Breadth is what makes this antibody interesting. Filoviruses mutate, and outbreak strains are not identical. MARV16 neutralized all Marburg isolates the team tested, along with Ravn virus and the recently identified Dehong virus, with roughly 40 to 100 times the potency of previously described antibodies. That is a large jump.

Then there is the problem of resistance. A virus under pressure from a single antibody tends to find a mutation that shrugs it off. The team's answer was to pair MARV16 with a second antibody that hits a different part of the receptor-binding site. The two bind GP at the same time without getting in each other's way. To escape both at once, the virus needed multiple mutations, not just one. That kind of cocktail is much harder for viral evolution to defeat, which is the whole point of designing it that way.
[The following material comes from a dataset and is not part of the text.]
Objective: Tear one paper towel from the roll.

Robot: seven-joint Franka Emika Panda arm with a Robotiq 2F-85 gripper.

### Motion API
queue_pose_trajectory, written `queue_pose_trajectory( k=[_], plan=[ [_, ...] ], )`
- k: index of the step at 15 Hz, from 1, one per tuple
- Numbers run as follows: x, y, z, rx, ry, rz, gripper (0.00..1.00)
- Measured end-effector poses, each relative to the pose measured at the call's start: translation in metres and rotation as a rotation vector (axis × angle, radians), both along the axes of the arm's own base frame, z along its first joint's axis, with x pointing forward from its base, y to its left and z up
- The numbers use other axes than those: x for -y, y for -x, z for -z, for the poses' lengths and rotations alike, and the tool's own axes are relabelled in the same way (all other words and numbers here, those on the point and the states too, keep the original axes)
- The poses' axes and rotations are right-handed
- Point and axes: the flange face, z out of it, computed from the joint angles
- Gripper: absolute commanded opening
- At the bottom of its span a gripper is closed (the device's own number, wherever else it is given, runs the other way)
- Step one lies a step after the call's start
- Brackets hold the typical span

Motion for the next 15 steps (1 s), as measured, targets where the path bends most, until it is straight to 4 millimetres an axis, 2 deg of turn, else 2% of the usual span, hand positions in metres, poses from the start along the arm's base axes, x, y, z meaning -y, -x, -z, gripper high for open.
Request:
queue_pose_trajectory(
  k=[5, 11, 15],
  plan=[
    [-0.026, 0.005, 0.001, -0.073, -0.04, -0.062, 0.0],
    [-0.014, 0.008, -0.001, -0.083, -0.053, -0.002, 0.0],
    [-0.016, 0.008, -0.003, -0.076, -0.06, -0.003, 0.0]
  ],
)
Along the way the researchers also worked out the structure of the GP glycan cap, the sugar-coated lid that normally shields the receptor-binding site from the immune system. They found it shares architectural features with more distantly related filoviruses, a clue that could help design antibodies and vaccines aiming at several of these viruses at once.

What the guinea pigs can and cannot tell us

The therapeutic result came from guinea pigs, which were given MARV16 after being challenged with Marburg virus and survived. That is a meaningful signal, but it is worth being plain about the distance still to cover. Guinea pigs are not people, and rodent models of filovirus disease do not always predict what happens in primates or humans. The antibody has not been through the nonhuman primate studies that usually precede human trials, and it has not been tested in anyone. The glycoprotein redesign and the structural maps are laboratory findings, valuable for the next stage of design rather than proof of a working drug.

What the work does deliver is a clear target and a clear tool. A broadly neutralizing human antibody, a structural picture of exactly how it disarms the virus, and a two-antibody strategy built to stay ahead of mutation. For a disease that has had essentially no medical countermeasures, that is a real place to start.